The answer must consist of each line below that contains the string "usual".

>>>

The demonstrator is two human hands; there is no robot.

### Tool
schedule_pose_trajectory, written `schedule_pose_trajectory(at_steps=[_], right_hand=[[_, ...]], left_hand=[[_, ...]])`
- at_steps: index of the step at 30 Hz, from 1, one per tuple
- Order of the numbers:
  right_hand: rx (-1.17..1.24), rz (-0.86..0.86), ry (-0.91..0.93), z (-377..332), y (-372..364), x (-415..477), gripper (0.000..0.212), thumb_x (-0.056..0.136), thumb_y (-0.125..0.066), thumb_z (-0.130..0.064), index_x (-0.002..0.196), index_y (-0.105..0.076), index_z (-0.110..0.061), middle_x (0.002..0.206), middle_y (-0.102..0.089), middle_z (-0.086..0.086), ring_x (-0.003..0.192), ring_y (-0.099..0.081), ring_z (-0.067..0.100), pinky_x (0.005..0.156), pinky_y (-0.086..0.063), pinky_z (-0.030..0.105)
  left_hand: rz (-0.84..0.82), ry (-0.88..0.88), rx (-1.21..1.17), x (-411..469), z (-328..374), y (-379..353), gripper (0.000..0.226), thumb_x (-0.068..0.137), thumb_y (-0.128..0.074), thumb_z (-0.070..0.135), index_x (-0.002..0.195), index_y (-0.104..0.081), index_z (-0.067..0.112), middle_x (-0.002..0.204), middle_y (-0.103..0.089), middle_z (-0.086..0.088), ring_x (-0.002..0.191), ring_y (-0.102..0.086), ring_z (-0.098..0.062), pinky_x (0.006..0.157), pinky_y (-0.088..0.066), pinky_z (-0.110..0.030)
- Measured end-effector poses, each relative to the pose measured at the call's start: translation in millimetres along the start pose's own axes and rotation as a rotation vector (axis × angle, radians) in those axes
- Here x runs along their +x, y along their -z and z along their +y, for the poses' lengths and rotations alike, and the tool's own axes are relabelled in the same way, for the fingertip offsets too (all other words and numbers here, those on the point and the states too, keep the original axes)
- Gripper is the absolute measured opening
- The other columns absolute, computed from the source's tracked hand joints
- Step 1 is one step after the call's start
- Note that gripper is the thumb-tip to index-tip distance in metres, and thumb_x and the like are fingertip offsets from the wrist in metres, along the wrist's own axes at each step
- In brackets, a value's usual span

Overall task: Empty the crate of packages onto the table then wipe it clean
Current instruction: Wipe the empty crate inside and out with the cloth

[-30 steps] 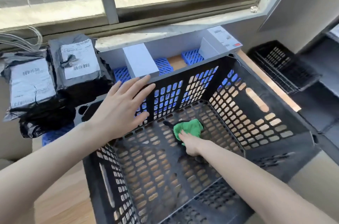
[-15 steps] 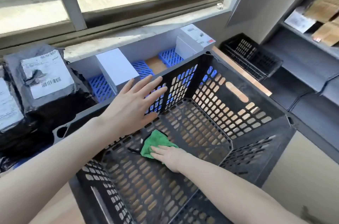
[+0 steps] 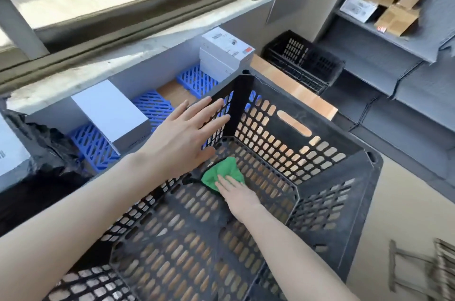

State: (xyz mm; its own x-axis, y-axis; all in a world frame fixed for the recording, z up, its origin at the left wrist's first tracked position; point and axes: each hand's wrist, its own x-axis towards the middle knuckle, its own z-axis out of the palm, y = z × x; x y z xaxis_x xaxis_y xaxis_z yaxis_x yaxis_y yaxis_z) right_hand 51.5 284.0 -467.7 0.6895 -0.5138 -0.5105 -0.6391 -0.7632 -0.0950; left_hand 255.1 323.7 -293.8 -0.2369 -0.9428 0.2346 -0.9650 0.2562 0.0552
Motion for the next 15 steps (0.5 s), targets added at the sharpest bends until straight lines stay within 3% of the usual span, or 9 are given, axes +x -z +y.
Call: schedule_pose_trajectory(at_steps=[5, 10, 15], right_hand=[[-0.025, -0.001, -0.067, 22.6, 4.7, 8.9, 0.064, 0.1, -0.024, 0.0, 0.154, -0.001, -0.027, 0.16, 0.013, -0.007, 0.148, 0.004, 0.015, 0.12, -0.011, 0.038], [0.005, 0.015, -0.282, 37.5, 7.7, 8.9, 0.068, 0.095, -0.023, 0.005, 0.153, 0.005, -0.016, 0.16, 0.017, -0.001, 0.148, 0.006, 0.015, 0.12, -0.013, 0.035], [-0.045, -0.142, -0.456, 49.9, 19.8, -2.3, 0.068, 0.096, -0.025, 0.004, 0.154, 0.004, -0.015, 0.16, 0.018, -0.001, 0.148, 0.008, 0.021, 0.116, -0.021, 0.04]], left_hand=[[0.007, -0.023, 0.002, 0.4, -11.0, -8.3, 0.068, 0.084, -0.069, 0.037, 0.145, -0.046, 0.018, 0.154, -0.037, -0.012, 0.145, -0.03, -0.03, 0.117, -0.025, -0.051], [-0.008, -0.024, -0.009, -0.8, -10.9, -6.7, 0.062, 0.088, -0.047, 0.042, 0.146, -0.044, 0.02, 0.157, -0.033, -0.008, 0.147, -0.026, -0.029, 0.119, -0.022, -0.05], [-0.018, -0.039, 0.019, -1.5, -11.6, -7.2, 0.061, 0.088, -0.041, 0.044, 0.145, -0.045, 0.021, 0.157, -0.033, -0.008, 0.146, -0.026, -0.03, 0.118, -0.022, -0.052]])
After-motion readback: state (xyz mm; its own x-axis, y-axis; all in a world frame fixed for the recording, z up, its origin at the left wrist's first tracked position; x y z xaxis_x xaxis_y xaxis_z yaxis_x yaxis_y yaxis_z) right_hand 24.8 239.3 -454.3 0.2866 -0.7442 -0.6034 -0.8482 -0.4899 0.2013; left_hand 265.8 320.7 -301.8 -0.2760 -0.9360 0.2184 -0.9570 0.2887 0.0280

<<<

SOLVED EXERCISE.
- In brackets, a value's usual span
Motion for the next 15 steps (0.5 s), targets added at the sharpest bends until straight lines stay within 3% of the usual span, or 9 are given, axes +x -z +y.

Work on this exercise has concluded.